Крайности сходятся в деле, и — лучше до этого дела не доводить, не то — беда! Не следует забывать, что «русские не часто способны на компромисс, и само это слово, полное в западном мире великого творческого и миротворческого значения, на русском языке носит на себе печать мелкой подлости», отмечает эмигрантка Берберова. Ясно, почему: «для великоруссов слабость, как и сила, абсолютны» [Горер 1962: 177].

Глубина и широта

На возвышенность переживаемых чувств русский человек не претендует. Высота оправдана идеалом, и чем натуры ближе к нему, тем выше полет чувств.
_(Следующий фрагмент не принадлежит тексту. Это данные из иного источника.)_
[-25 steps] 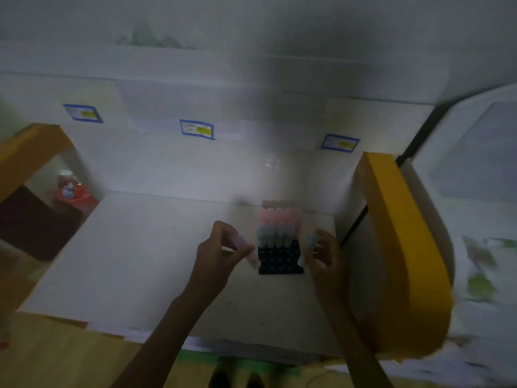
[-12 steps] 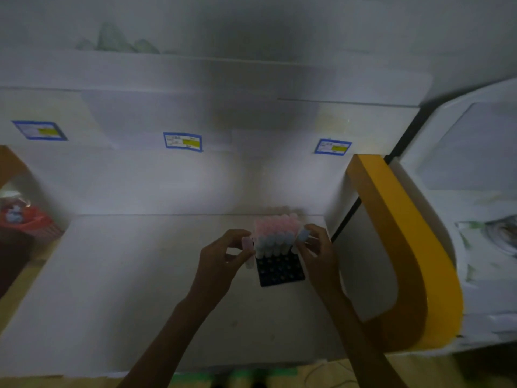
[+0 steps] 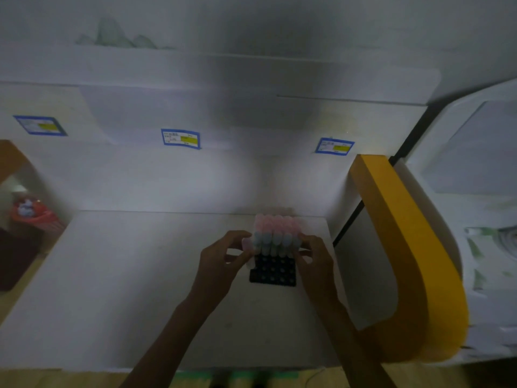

Иное дело глубина переживаний, тут тоже возможны свои крайности.

О повышенной эмоциональности русского человека, явленной и в речевых его формулах, пишет Анна Вежбицка и многие до нее: «Чрезмерная интенсивность чувств и эмоций, их внезапная смена и внутренняя противоречивость» накладывают на русского «печать искателя правды и справедливости» [Штрик-Штрикфельдт 1995: 179]. Однако психолог, которого мы в наших блужданиях по тайнам русской психологии взяли в руководители (Ксения Касьянова), сравнивая непосредственную эмоциональность русского и американца, утверждает, что у русских она ниже.

Наоборот, Петр Новгородцев полагал, что у русского человека потребность внешнего выражения чувства очень высока, она и осуществляется — через ритуал, символ или просто через слово. Еще раз ошибается психолог. Конкретная реакция, да еще на незнакомых, действительно сдержанна: это ведь реакция на постороннее, на «вещь». Другое дело — слово, облекающее идею в явленность символа или ритуала («этикетность» поведения). Герои Достоевского тому пример. В романах этого писателя тщательно прописаны все оттенки ритуальной реакции на явленный в слове символ. Каждый герой его романов воплощает одну из возможных «экспрессом», пусть даже просто на уровне аффекта. Невозмутим там только Идиот или эмоционально незрелый Подросток. Глубина их собственных чувств не выплескивается вовне — вширь.